One finding that has the researchers puzzled is the continued low rate of ADHD in the Western states, where the diagnosis has ranged from 5.4 percent to 5.8 percent over the last decade.
“I really don’t know quite what to make of it,” Akinbami said. “It does match trends for several other chronic conditions which have lower prevalence in the west. Also, it may be related to a greater proportion of children being made up of Mexican children who have lower prevalence rates.”
An ADHD expert, Dr. Bradley Peterson, agreed that the new findings most likely indicate an increase in diagnosis rather than an increase in the actual occurrence of the disorder.

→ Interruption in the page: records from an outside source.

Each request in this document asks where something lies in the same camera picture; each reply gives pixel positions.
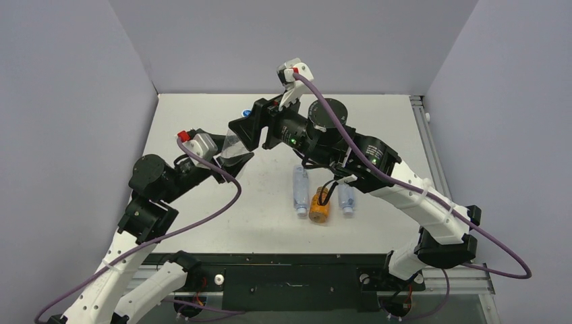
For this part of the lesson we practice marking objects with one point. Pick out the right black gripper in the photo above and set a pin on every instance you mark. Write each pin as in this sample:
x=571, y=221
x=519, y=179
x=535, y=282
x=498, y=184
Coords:
x=261, y=123

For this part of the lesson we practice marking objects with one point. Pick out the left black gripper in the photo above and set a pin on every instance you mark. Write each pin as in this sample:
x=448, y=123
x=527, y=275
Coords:
x=233, y=164

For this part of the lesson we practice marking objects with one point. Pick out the labelled clear water bottle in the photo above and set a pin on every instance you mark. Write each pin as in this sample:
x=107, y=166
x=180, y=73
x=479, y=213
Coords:
x=301, y=186

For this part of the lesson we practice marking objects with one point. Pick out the clear plastic bottle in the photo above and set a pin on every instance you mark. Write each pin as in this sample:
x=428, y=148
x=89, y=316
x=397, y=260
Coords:
x=232, y=145

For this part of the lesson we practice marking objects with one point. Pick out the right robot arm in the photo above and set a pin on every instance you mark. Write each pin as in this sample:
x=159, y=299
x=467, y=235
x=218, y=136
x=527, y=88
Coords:
x=366, y=163

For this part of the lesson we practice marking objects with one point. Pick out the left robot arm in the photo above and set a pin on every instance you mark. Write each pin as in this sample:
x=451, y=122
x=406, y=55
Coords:
x=104, y=297

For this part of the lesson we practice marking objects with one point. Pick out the orange juice bottle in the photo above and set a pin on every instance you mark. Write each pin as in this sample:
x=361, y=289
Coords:
x=319, y=213

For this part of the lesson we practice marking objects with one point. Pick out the small clear water bottle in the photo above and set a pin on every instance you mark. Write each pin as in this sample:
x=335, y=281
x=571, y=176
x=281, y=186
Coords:
x=346, y=200

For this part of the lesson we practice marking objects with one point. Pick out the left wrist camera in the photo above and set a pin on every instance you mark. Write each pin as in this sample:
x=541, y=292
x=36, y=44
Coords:
x=200, y=144

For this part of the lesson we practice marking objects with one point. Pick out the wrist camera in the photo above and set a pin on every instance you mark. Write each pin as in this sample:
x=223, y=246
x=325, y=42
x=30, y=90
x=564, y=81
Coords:
x=293, y=88
x=200, y=144

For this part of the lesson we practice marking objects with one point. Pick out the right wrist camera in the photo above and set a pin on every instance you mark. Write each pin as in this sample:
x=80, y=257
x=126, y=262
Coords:
x=293, y=88

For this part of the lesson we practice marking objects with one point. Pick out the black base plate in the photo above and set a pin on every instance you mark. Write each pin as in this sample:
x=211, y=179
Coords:
x=298, y=282

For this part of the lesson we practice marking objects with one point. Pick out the aluminium frame rail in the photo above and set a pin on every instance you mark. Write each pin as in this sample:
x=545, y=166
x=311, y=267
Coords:
x=463, y=280

“A lot of things will affect diagnosis,” said Peterson, chief of child psychiatry at New York-Presbyterian/Columbia Medical Center. “That can be anything from an increasing awareness of the condition to increasing access to health care – doctors can’t diagnose a child with ADHD if the child doesn’t get to see the doctor.”
Still, Peterson said, other studies that have rigorously examined the issue have determined that the actual prevalence of ADHD is somewhere between 3 to 5 percent.
So why are we seeing such large numbers of children diagnosed?
Some of the increase may also be due to our changing expectations for children’s behavior, Peterson said.
“We are increasingly more academically, cerebrally, and intellectually focused than we were two, three, five decades ago,” he explained. “And our requirements for kids to do well in school – having to sit still, stay focused, and attuned – have changed over time. I think the tolerance and threshold for saying a particular child is too fidgety, too distracted, has likely changed over time, too.”
So, today we may be seeing kids with milder symptoms getting a diagnosis they wouldn’t have received ten years ago, Peterson said. And, there may be some children being diagnosed with ADHD who have another issue and don’t actually have the disorder.
Ultimately, Peterson said, treatment for ADHD will help even those with milder symptoms. And the medications “have a good margin of safety,” he said. “So they are unlikely to do a great deal of harm if they are given for an incorrect diagnosis.”